### Work to complete
Look through the data below and extract, unchanged, the lines from the one that contains "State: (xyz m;" to the one that contains "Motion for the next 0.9", both included.

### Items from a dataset
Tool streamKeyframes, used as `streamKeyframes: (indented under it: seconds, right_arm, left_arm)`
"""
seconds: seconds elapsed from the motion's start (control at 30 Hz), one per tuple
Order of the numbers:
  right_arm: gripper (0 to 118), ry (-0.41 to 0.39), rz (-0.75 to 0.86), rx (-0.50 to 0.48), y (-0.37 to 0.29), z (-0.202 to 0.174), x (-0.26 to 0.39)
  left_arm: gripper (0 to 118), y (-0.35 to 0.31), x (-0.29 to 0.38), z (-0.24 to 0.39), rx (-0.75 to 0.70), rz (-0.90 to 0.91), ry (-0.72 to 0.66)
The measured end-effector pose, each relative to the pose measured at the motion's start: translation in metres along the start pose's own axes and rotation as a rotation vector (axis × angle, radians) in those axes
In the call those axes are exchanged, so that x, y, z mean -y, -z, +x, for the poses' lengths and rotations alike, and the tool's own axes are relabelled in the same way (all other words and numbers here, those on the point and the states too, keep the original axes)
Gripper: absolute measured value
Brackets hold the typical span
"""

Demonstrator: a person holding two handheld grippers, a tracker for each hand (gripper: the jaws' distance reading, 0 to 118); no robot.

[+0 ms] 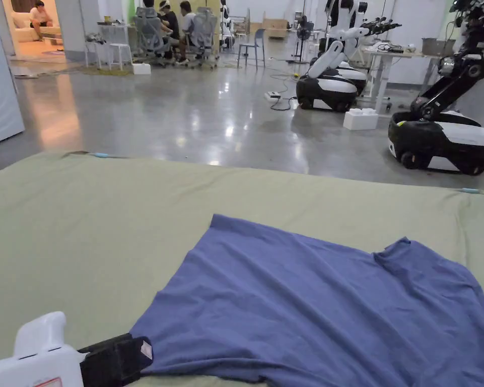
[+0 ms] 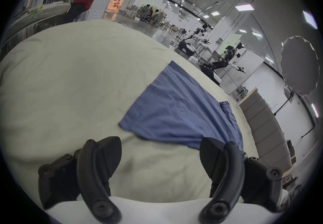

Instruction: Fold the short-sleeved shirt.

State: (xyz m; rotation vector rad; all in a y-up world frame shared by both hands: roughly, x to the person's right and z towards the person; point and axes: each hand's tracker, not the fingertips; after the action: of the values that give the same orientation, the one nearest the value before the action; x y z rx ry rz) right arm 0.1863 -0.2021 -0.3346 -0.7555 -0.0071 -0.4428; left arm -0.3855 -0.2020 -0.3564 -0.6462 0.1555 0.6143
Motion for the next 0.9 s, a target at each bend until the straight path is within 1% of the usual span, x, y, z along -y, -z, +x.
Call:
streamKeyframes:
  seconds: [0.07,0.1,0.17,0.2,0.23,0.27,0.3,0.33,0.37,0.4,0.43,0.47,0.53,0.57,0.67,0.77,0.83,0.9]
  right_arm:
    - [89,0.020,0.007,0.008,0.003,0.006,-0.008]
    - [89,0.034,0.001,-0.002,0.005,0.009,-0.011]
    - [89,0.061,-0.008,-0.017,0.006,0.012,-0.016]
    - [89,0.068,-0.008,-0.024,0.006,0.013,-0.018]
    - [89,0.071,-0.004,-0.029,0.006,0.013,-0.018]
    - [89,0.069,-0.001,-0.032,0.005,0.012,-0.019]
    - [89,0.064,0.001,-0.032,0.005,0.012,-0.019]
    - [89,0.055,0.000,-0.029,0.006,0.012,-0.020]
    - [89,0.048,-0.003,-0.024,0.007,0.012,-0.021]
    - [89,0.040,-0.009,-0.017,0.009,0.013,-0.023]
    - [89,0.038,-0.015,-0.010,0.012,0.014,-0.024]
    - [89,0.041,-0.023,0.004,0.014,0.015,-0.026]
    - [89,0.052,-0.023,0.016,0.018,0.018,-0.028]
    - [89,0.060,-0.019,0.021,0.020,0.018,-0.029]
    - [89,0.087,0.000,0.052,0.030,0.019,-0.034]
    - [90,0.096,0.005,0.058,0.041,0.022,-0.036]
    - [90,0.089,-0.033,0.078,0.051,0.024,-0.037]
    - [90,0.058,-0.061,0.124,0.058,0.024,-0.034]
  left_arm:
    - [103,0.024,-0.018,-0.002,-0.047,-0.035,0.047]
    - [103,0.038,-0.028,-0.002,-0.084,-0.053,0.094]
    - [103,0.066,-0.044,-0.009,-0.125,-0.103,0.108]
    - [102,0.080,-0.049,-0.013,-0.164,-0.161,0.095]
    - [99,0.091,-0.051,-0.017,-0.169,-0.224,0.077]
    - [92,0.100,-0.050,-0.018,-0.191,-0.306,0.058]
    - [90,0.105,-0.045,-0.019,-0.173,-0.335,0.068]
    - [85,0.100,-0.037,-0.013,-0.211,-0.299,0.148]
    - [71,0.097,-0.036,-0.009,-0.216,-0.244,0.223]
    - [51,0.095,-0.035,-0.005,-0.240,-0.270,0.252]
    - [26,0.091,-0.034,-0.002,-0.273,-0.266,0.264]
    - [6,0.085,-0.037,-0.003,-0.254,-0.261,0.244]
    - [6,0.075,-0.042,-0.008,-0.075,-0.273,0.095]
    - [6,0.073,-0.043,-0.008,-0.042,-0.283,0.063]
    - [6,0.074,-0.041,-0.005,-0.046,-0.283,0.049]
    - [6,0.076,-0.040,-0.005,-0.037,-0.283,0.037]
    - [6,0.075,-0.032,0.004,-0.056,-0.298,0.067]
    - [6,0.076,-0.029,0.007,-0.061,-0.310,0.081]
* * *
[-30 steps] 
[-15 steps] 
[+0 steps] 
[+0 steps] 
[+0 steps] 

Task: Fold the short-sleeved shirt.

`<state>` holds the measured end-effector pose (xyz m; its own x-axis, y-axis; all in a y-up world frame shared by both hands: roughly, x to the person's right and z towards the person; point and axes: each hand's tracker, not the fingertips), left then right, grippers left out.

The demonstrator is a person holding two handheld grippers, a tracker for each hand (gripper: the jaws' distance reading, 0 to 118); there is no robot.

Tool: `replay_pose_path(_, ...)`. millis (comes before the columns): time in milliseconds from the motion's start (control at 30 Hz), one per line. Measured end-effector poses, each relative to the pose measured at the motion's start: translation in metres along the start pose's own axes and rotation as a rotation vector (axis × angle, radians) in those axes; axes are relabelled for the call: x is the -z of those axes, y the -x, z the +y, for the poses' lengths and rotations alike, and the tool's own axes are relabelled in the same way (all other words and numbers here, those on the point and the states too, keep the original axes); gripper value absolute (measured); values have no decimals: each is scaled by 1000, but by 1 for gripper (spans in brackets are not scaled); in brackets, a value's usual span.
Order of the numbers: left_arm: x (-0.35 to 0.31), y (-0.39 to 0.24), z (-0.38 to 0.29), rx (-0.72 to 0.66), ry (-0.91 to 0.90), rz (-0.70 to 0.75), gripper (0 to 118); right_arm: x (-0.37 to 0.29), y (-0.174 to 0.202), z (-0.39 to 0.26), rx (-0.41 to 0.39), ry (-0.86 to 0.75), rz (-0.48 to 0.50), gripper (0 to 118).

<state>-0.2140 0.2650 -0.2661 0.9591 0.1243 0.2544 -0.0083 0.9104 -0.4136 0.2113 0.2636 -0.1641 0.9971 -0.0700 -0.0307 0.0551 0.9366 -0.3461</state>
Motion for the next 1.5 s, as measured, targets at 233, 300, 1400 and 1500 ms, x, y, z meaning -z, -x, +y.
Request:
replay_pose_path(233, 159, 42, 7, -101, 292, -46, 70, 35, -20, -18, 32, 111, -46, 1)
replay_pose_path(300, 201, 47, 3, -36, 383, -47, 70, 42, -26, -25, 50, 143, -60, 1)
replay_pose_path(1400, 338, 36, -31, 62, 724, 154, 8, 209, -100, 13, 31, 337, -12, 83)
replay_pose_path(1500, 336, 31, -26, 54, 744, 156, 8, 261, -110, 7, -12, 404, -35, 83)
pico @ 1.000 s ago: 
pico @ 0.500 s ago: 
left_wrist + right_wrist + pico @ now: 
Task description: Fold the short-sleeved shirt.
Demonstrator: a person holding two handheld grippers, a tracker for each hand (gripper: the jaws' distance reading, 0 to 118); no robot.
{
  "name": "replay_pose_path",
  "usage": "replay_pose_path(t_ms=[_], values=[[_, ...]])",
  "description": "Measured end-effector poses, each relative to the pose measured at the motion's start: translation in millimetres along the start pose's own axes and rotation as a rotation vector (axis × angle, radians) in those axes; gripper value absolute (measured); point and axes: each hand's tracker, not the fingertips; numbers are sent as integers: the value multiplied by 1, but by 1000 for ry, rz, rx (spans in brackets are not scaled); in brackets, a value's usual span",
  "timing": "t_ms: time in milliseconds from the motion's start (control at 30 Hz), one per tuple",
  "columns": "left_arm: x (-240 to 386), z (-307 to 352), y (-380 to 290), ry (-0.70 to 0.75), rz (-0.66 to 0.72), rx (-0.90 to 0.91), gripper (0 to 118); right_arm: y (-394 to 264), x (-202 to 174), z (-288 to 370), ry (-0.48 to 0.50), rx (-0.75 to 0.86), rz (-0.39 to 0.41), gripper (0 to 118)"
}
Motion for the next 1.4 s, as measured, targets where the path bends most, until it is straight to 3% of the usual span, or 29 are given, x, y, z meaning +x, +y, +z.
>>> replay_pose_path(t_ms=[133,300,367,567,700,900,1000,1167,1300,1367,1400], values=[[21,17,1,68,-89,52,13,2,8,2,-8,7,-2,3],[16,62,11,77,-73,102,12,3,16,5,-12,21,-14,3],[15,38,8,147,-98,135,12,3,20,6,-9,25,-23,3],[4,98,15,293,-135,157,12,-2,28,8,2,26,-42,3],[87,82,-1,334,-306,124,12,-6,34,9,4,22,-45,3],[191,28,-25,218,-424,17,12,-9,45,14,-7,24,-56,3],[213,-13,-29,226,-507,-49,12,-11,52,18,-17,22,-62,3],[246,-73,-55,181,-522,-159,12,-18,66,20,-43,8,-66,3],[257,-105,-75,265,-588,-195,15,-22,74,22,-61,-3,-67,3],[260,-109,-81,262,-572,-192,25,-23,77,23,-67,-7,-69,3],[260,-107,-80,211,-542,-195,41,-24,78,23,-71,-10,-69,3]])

### Answer to the exercise
State: (xyz m; rotation vector rad; all in a y-up world frame shared by both hands: roughly, x to the person's right and z towards the person; point and axes: each hand's tracker, not the fingertips; after the action: of the values that give the same orientation, the one nearest the value before the action; x y z rx ry rz) right arm 0.1863 -0.2021 -0.3346 -0.7555 -0.0071 -0.4428; left arm -0.3855 -0.2020 -0.3564 -0.6462 0.1555 0.6143
Motion for the next 0.9 s, a target at each bend until the straight path is within 1% of the usual span, x, y, z along -y, -z, +x.

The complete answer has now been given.